EXERCISE DIRECTIONS:
Return the lines below that contain "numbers".

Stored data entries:

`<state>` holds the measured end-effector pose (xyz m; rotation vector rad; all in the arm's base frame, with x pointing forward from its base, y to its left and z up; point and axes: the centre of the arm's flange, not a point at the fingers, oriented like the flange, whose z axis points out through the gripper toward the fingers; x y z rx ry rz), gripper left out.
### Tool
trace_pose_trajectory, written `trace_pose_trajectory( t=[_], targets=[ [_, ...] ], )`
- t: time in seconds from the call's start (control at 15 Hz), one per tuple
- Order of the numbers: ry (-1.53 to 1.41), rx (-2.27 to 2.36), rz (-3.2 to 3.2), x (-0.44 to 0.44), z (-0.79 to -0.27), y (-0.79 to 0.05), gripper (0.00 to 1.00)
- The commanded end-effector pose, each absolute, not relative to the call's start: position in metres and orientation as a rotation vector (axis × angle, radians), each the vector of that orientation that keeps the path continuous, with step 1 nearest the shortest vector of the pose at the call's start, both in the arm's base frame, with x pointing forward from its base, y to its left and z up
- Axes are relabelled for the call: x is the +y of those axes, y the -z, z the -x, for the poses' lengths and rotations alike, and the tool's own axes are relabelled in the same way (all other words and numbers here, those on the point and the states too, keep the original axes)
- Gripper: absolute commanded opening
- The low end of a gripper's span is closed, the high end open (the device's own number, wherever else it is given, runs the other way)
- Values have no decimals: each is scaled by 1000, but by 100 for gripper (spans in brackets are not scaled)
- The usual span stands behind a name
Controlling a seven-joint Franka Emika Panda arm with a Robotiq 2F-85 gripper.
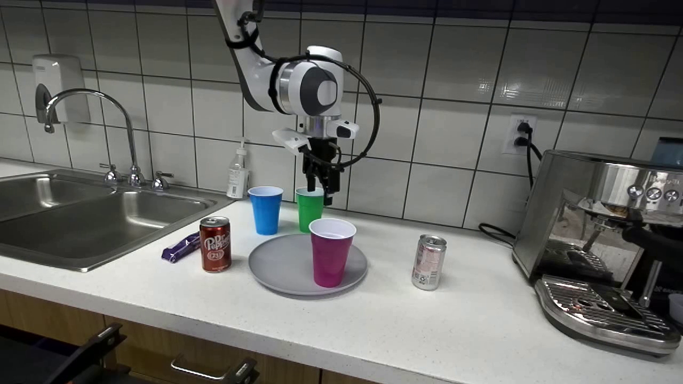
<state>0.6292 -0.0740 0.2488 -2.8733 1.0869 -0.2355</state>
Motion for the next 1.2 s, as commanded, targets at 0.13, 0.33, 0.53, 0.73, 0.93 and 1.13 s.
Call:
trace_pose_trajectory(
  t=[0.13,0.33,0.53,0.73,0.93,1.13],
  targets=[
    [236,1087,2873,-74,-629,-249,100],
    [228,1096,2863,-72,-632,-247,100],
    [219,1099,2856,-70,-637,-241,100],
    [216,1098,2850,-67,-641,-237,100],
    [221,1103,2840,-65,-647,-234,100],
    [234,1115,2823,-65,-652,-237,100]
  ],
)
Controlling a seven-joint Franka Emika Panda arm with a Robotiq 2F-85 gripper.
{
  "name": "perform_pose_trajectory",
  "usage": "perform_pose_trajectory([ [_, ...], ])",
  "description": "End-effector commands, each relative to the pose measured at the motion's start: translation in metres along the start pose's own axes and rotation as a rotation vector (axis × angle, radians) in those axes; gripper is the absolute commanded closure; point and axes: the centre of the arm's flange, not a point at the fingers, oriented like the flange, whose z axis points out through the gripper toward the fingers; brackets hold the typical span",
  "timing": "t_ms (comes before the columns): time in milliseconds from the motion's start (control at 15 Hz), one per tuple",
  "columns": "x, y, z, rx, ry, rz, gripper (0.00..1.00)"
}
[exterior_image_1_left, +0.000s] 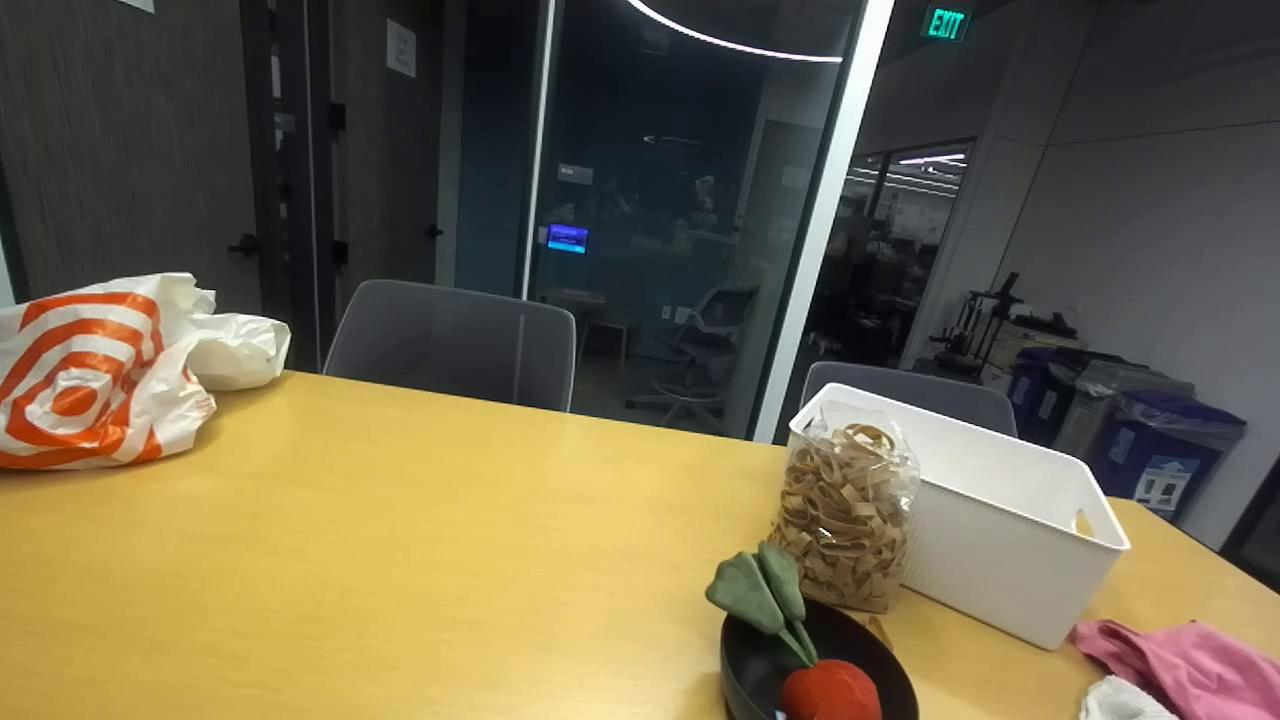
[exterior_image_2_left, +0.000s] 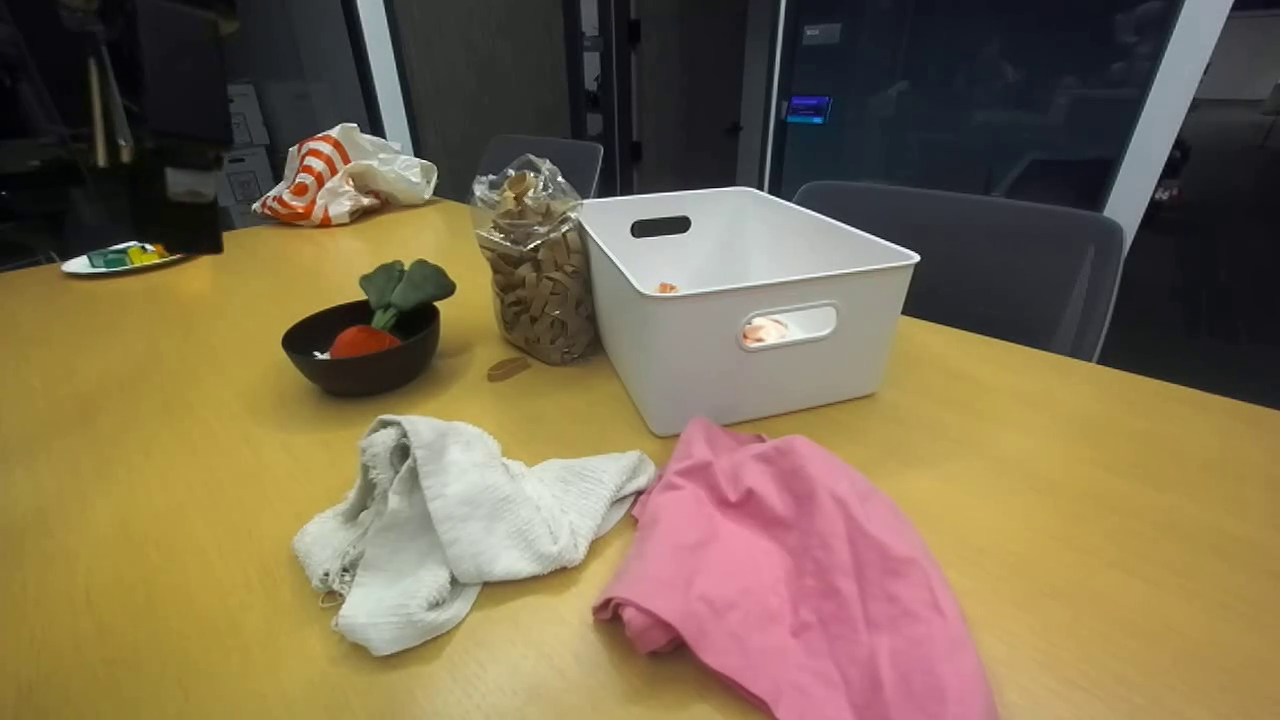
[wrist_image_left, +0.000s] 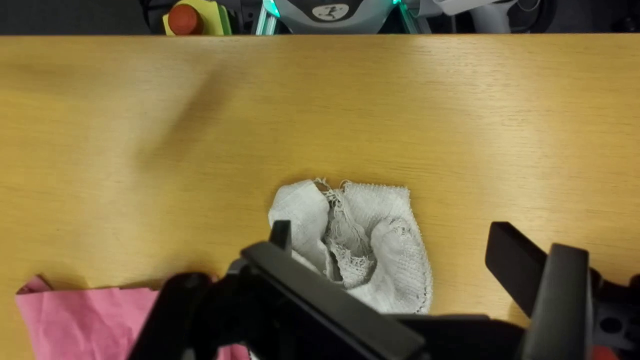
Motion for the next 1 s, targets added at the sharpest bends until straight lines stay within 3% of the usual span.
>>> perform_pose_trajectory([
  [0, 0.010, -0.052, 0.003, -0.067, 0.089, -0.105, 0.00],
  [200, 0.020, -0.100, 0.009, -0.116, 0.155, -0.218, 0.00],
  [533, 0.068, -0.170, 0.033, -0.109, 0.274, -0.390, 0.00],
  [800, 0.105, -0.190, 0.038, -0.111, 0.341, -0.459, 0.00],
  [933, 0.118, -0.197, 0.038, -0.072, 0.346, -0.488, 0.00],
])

COMPLETED EXERCISE:
- Order of the numbers: ry (-1.53 to 1.41), rx (-2.27 to 2.36), rz (-3.2 to 3.2), x (-0.44 to 0.44), z (-0.79 to -0.27), y (-0.79 to 0.05), gripper (0.00 to 1.00)
- Axes are relabelled for the call: x is the +y of those axes, y the -z, z the -x, for the poses' lengths and rotations alike, and the tool's own axes are relabelled in the same way (all other words and numbers here, those on the point and the states too, keep the original axes)

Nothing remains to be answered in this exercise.